* **Instructions to follow**: Whichever lines include the word "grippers", copy them as they appear in the data.

* **Data entries**:

↓

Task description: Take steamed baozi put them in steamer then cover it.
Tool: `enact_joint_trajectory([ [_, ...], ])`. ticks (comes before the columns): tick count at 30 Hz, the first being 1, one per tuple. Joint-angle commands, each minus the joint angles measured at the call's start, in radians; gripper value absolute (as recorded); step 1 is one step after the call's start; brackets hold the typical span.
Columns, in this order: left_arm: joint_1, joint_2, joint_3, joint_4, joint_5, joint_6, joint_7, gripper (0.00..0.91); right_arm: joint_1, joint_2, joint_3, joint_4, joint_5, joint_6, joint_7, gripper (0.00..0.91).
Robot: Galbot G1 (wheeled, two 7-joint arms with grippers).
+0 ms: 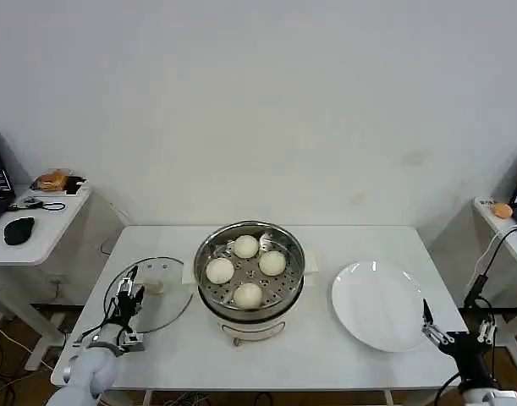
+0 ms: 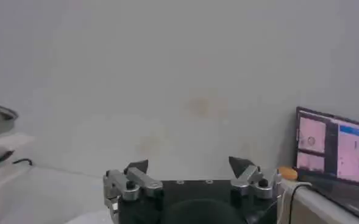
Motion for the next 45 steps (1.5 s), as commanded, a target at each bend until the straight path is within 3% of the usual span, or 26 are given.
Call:
enact_joint_trajectory([
  [1, -0.105, 0.001, 0.037, 0.089, 0.017, 0.001, 0.004, 0.907, -0.002, 0.005, 0.005, -0.007, -0.003, 0.001, 0.0, 0.907],
  [19, -0.068, 0.021, 0.042, -0.016, -0.001, 0.028, 0.048, 0.907, 0.012, 0.013, -0.029, -0.028, -0.019, 0.001, 0.0, 0.907],
  [39, -0.183, -0.002, 0.083, 0.141, 0.012, 0.02, 0.028, 0.907, 0.014, 0.016, -0.023, -0.043, -0.022, 0.005, -0.003, 0.907],
  [40, -0.186, -0.005, 0.084, 0.144, 0.012, 0.018, 0.025, 0.836, 0.015, 0.016, -0.022, -0.044, -0.021, 0.005, -0.003, 0.907],
  [41, -0.188, -0.007, 0.083, 0.146, 0.013, 0.016, 0.022, 0.524, 0.015, 0.016, -0.022, -0.046, -0.022, 0.005, -0.003, 0.907],
  [42, -0.189, -0.009, 0.084, 0.147, 0.013, 0.015, 0.021, 0.312, 0.016, 0.016, -0.022, -0.047, -0.022, 0.005, -0.003, 0.907],
  [43, -0.191, -0.01, 0.084, 0.149, 0.014, 0.015, 0.02, 0.04, 0.017, 0.016, -0.022, -0.048, -0.023, 0.005, -0.003, 0.907],
  [45, -0.194, -0.012, 0.084, 0.154, 0.016, 0.014, 0.014, 0.0, 0.018, 0.017, -0.023, -0.05, -0.022, 0.004, -0.003, 0.907],
])
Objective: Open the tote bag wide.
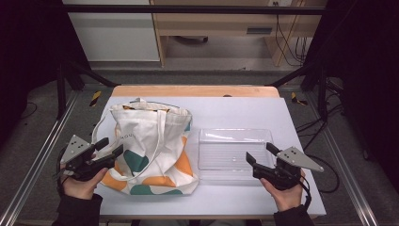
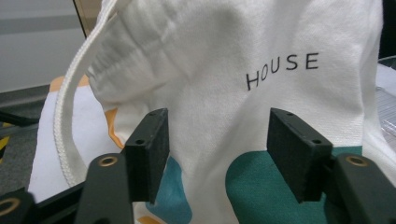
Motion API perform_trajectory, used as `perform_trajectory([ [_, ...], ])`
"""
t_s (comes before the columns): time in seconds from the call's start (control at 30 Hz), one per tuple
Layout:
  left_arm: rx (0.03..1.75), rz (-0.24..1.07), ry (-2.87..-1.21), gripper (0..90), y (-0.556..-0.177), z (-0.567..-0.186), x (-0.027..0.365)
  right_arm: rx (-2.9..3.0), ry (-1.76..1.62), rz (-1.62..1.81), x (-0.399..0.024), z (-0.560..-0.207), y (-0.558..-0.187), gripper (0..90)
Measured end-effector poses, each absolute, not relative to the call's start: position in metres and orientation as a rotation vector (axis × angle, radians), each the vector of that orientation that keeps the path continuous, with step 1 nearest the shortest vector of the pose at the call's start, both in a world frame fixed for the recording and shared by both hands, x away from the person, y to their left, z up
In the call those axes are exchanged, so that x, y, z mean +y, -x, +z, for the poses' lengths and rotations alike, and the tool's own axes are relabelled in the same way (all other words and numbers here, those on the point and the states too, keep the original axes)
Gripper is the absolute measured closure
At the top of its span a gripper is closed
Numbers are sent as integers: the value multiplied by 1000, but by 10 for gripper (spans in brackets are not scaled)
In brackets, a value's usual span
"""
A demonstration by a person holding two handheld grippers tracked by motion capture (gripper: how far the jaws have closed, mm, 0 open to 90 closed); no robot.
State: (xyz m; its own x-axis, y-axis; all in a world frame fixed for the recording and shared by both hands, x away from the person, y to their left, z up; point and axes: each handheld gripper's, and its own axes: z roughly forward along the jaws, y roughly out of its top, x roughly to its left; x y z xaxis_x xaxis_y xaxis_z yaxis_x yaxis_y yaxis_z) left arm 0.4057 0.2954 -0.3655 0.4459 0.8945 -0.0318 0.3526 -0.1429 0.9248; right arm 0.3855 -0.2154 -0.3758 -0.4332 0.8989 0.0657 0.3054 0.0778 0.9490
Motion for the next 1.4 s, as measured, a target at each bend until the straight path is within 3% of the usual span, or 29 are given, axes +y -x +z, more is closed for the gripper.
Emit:
perform_trajectory([
  [0.23,1104,674,-1741,531,-410,-371,293,1833,-1180,1368,-207,-378,-388,237],
  [0.6,1075,678,-1735,581,-422,-365,281,1893,-1154,1363,-190,-380,-396,254],
  [0.93,1060,639,-1772,845,-425,-370,277,1939,-1107,1393,-167,-374,-401,259],
  [1.4,1065,646,-1754,873,-415,-373,278,1994,-993,1544,-98,-349,-411,273],
])
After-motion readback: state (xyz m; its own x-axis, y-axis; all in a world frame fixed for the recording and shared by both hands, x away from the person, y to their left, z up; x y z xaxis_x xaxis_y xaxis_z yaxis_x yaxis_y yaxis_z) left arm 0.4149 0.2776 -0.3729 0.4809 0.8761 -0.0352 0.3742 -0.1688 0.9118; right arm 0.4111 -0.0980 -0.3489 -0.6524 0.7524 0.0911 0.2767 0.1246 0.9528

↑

* **Solution to this problem**:
Robot: Galbot G1 (wheeled, two 7-joint arms with grippers).
A demonstration by a person holding two handheld grippers tracked by motion capture (gripper: how far the jaws have closed, mm, 0 open to 90 closed); no robot.

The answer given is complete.